Assigned task - Return every line of the material exactly.

━━━━━━━━━━━━━━━━━━━━

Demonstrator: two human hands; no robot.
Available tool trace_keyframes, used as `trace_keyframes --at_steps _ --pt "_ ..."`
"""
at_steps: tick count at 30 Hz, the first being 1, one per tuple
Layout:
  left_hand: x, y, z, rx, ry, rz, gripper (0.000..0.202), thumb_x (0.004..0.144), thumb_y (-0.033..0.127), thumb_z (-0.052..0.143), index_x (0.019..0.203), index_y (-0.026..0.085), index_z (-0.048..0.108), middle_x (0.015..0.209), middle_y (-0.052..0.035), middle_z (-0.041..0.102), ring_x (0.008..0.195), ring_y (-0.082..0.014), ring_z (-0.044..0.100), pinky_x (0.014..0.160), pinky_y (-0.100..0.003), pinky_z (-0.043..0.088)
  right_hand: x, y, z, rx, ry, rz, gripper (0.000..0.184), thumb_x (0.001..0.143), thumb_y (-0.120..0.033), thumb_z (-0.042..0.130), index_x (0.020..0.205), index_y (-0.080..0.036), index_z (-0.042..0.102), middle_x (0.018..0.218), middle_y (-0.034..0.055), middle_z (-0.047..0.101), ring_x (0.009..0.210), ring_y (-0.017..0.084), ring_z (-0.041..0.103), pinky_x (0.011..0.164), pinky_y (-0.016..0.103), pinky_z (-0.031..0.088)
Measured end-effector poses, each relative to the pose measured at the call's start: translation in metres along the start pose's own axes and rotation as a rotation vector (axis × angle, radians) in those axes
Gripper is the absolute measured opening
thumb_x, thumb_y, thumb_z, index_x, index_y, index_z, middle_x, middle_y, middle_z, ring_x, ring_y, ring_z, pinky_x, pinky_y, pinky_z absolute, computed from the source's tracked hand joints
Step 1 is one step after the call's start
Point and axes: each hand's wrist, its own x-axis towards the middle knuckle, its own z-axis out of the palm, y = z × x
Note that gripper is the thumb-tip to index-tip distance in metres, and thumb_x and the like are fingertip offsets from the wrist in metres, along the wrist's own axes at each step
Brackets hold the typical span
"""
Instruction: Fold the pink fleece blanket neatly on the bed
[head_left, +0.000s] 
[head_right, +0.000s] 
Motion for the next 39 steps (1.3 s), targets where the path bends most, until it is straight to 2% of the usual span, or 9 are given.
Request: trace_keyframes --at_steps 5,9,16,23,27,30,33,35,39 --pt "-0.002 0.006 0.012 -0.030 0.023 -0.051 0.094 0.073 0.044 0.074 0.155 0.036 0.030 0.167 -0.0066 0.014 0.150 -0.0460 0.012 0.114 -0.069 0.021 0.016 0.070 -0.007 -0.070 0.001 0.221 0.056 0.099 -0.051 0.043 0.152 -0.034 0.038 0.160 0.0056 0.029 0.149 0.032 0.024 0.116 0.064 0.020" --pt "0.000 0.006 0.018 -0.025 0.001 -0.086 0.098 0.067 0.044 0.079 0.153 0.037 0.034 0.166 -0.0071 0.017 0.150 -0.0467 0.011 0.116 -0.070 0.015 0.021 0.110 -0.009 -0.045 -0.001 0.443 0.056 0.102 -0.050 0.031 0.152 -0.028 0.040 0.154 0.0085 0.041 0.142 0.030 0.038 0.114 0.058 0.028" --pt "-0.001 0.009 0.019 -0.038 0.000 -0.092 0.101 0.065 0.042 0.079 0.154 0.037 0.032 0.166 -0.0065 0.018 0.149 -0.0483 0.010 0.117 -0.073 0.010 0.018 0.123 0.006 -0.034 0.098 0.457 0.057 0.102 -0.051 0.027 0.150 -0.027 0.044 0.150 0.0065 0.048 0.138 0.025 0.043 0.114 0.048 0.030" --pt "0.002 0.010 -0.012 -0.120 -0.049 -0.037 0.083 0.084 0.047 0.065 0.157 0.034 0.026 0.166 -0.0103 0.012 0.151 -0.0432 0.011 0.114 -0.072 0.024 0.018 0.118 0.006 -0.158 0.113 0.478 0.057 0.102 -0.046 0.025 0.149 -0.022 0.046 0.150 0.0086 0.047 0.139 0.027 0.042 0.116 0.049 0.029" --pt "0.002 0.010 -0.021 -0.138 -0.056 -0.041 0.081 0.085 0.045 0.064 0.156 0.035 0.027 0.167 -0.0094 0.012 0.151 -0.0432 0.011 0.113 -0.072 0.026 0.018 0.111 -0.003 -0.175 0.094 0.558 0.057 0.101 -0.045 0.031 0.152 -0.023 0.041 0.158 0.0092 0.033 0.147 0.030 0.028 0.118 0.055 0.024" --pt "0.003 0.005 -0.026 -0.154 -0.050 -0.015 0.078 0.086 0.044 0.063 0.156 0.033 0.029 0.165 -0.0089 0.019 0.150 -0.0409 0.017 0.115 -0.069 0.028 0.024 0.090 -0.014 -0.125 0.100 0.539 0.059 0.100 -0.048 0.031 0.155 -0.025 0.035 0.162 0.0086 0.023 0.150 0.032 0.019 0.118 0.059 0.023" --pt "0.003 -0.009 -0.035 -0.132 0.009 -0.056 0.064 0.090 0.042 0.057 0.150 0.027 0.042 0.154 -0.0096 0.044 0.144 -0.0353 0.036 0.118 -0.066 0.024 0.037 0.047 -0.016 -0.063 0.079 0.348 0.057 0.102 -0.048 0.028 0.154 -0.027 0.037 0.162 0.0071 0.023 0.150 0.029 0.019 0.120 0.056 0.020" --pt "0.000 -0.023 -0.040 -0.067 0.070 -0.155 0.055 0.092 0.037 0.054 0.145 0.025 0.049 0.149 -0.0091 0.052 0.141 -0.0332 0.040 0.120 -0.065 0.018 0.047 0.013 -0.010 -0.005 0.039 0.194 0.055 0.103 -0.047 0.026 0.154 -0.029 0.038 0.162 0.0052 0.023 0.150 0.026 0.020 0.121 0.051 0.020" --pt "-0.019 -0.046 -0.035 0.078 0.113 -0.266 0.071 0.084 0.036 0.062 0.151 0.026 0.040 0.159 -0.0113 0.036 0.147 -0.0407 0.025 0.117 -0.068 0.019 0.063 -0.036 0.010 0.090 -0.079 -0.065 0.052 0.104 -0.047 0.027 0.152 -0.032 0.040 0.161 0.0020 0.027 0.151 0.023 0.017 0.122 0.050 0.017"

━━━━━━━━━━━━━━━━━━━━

Response area -
Demonstrator: two human hands; no robot.
Available tool trace_keyframes, used as `trace_keyframes --at_steps _ --pt "_ ..."`
"""
at_steps: tick count at 30 Hz, the first being 1, one per tuple
Layout:
  left_hand: x, y, z, rx, ry, rz, gripper (0.000..0.202), thumb_x (0.004..0.144), thumb_y (-0.033..0.127), thumb_z (-0.052..0.143), index_x (0.019..0.203), index_y (-0.026..0.085), index_z (-0.048..0.108), middle_x (0.015..0.209), middle_y (-0.052..0.035), middle_z (-0.041..0.102), ring_x (0.008..0.195), ring_y (-0.082..0.014), ring_z (-0.044..0.100), pinky_x (0.014..0.160), pinky_y (-0.100..0.003), pinky_z (-0.043..0.088)
  right_hand: x, y, z, rx, ry, rz, gripper (0.000..0.184), thumb_x (0.001..0.143), thumb_y (-0.120..0.033), thumb_z (-0.042..0.130), index_x (0.020..0.205), index_y (-0.080..0.036), index_z (-0.042..0.102), middle_x (0.018..0.218), middle_y (-0.034..0.055), middle_z (-0.047..0.101), ring_x (0.009..0.210), ring_y (-0.017..0.084), ring_z (-0.041..0.103), pinky_x (0.011..0.164), pinky_y (-0.016..0.103), pinky_z (-0.031..0.088)
Measured end-effector poses, each relative to the pose measured at the call's start: translation in metres along the start pose's own axes and rotation as a rotation vector (axis × angle, radians) in those axes
Gripper is the absolute measured opening
thumb_x, thumb_y, thumb_z, index_x, index_y, index_z, middle_x, middle_y, middle_z, ring_x, ring_y, ring_z, pinky_x, pinky_y, pinky_z absolute, computed from the source's tracked hand joints
Step 1 is one step after the call's start
Point and axes: each hand's wrist, its own x-axis towards the middle knuckle, its own z-axis out of the palm, y = z × x
Note that gripper is the thumb-tip to index-tip distance in metres, and thumb_x and the like are fingertip offsets from the wrist in metres, along the wrist's own axes at each step
Brackets hold the typical span
"""
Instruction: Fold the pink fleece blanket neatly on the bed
[head_left, +0.000s] 
[head_right, +0.000s] 
Motion for the next 39 steps (1.3 s), targets where the path bends most, until it is straight to 2% of the usual span, or 9 are given.
Request: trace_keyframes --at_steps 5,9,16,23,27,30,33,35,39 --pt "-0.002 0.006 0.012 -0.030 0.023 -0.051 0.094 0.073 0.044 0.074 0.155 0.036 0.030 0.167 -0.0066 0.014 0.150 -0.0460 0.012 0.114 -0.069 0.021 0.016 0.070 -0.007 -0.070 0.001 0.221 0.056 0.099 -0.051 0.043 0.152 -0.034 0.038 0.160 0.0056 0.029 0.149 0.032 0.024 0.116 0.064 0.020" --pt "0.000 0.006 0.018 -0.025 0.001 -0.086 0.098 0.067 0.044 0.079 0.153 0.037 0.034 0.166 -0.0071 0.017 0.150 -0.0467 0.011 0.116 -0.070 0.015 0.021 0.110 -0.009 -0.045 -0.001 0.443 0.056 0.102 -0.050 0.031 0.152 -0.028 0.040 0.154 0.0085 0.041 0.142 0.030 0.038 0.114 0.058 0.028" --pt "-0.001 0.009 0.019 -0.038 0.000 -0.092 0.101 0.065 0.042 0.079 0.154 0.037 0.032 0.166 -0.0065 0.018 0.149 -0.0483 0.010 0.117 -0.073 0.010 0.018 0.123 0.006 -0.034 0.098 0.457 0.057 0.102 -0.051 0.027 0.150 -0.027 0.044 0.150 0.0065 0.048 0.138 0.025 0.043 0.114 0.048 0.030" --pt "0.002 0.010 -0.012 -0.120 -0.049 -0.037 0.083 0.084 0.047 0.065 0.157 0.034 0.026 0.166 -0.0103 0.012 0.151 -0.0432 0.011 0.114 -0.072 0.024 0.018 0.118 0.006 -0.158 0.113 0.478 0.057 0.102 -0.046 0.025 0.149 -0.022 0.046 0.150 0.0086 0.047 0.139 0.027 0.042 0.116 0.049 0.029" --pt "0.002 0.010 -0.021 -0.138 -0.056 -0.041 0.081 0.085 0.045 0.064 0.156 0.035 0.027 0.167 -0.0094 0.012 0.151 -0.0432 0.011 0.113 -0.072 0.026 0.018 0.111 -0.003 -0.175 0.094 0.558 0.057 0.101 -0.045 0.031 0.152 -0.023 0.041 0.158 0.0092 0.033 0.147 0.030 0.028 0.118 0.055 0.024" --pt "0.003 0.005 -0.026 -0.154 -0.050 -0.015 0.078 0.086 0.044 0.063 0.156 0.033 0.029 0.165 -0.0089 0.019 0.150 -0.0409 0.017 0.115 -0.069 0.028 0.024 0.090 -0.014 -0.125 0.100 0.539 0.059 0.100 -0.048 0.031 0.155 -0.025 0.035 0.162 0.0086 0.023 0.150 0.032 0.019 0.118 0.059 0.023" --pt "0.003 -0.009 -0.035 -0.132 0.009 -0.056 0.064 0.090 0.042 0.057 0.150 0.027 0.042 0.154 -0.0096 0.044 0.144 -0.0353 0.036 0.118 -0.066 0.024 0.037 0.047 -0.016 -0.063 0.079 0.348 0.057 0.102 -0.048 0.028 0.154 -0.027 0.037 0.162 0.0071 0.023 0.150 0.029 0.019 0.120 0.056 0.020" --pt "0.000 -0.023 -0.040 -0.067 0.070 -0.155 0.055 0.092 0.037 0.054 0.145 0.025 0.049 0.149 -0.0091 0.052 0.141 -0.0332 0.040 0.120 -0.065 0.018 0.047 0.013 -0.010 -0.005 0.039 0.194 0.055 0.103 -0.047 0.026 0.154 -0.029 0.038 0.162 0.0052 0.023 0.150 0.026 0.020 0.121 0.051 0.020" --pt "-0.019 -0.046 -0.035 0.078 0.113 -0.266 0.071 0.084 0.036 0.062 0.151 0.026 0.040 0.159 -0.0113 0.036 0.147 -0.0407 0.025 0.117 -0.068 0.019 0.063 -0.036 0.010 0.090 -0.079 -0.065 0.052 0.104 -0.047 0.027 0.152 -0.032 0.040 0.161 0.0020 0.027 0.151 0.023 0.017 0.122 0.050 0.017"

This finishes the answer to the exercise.